KPMG in Bahrain provides an update on the new Guide issued by the National Bureau for Revenue (NBR) on the imports and exports.
The National Bureau for Revenue (NBR) issued the Imports & Exports VAT Guide (‘Guide’) which is intended to provide an overview of the VAT rules and procedures to be followed in Bahrain regarding import and export of goods and services. The Guide is also intended to clarify certain specific issues in relation to imports and exports.
Broadly, the Guide deals with aspects such as VAT treatment for import/ export of goods and services, persons liable to pay VAT on imports, valuation of imported goods for computing VAT, recovery of import VAT and VAT paid under the reverse charge mechanism, conditions for applying zero-rate on exports etc.

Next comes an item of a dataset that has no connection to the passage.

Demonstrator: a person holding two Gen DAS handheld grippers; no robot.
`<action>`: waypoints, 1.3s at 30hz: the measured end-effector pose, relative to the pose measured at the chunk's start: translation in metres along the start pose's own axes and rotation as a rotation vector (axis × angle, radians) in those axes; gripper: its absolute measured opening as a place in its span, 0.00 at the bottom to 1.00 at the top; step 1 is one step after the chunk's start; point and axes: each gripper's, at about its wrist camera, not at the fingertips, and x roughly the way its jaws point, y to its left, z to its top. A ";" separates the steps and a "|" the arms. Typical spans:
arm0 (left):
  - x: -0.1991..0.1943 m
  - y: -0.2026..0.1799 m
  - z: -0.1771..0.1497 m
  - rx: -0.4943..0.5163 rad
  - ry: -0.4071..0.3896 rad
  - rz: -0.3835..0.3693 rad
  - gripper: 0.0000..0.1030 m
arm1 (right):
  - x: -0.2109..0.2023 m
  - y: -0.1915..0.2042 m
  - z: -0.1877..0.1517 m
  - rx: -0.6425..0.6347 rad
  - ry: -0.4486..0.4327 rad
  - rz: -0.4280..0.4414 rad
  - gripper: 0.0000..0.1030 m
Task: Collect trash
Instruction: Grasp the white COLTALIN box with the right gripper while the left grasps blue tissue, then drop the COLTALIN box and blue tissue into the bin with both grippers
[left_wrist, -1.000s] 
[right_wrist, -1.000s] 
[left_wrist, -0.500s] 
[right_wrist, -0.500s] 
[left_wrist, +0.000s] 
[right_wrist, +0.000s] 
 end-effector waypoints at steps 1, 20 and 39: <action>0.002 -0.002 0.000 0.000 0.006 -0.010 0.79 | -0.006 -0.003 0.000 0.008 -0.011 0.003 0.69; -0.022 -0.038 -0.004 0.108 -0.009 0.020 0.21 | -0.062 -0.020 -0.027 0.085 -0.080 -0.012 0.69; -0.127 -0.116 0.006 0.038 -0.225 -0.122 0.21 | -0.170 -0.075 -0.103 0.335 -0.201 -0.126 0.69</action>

We have outlined below the key highlights from the Guide:
- Entry of goods into Bahrain and customs clearance of such goods is enough for an import of goods to have taken place for VAT purposes. Import of goods does not require an actual supply (e.g., sale) between two separate parties or for consideration to be paid.
- Intra-GCC supplies of goods will be treated as exports/imports of goods until the Electronic Service System is in place and applied in all Implementing States.
2. Value of imported goods
- Costs relating to importing the goods such as transportation charges, commission expenses, insurance, storage, packing, surveillance or other similar charges in relation to the goods until their arrival in Bahrain would be added to the value of imported goods for computation of VAT.
- Where goods are re-imported into Bahrain after having been temporarily exported for repair, completion of manufacturing or any other similar service, the value of the goods at re-import for computing import VAT would be the value added to the goods while they were temporarily exported, in accordance with the provisions of the Customs Law.
3. Adjustment to value of imported goods
- If, after the goods have been imported, the supplier grants a discount, such discount will not affect the value of the goods used to compute VAT due at import, unless the customs value of these goods is itself subject to adjustment.
- If any amendment to the value of imported goods results in an additional payment of customs duty and VAT, this adjustment would be processed by way of a payment order issued by Bahrain Customs Affairs, with the additional amounts to be collected from the importer.
- If the amendment results in an excess payment of customs duty and VAT, Bahrain Customs Affairs will adjust the customs duty and VAT payable. However, Bahrain Customs Affairs will not refund the overpaid import VAT when the importer is a taxable person. Instead, the importer taxable person may recover the amount of overpaid import VAT as input tax in its tax return.
4. Recovery of import VAT
- Import VAT can be recovered as “input tax” in the taxable person’s tax return for the tax period during which all the conditions for input tax recovery are met.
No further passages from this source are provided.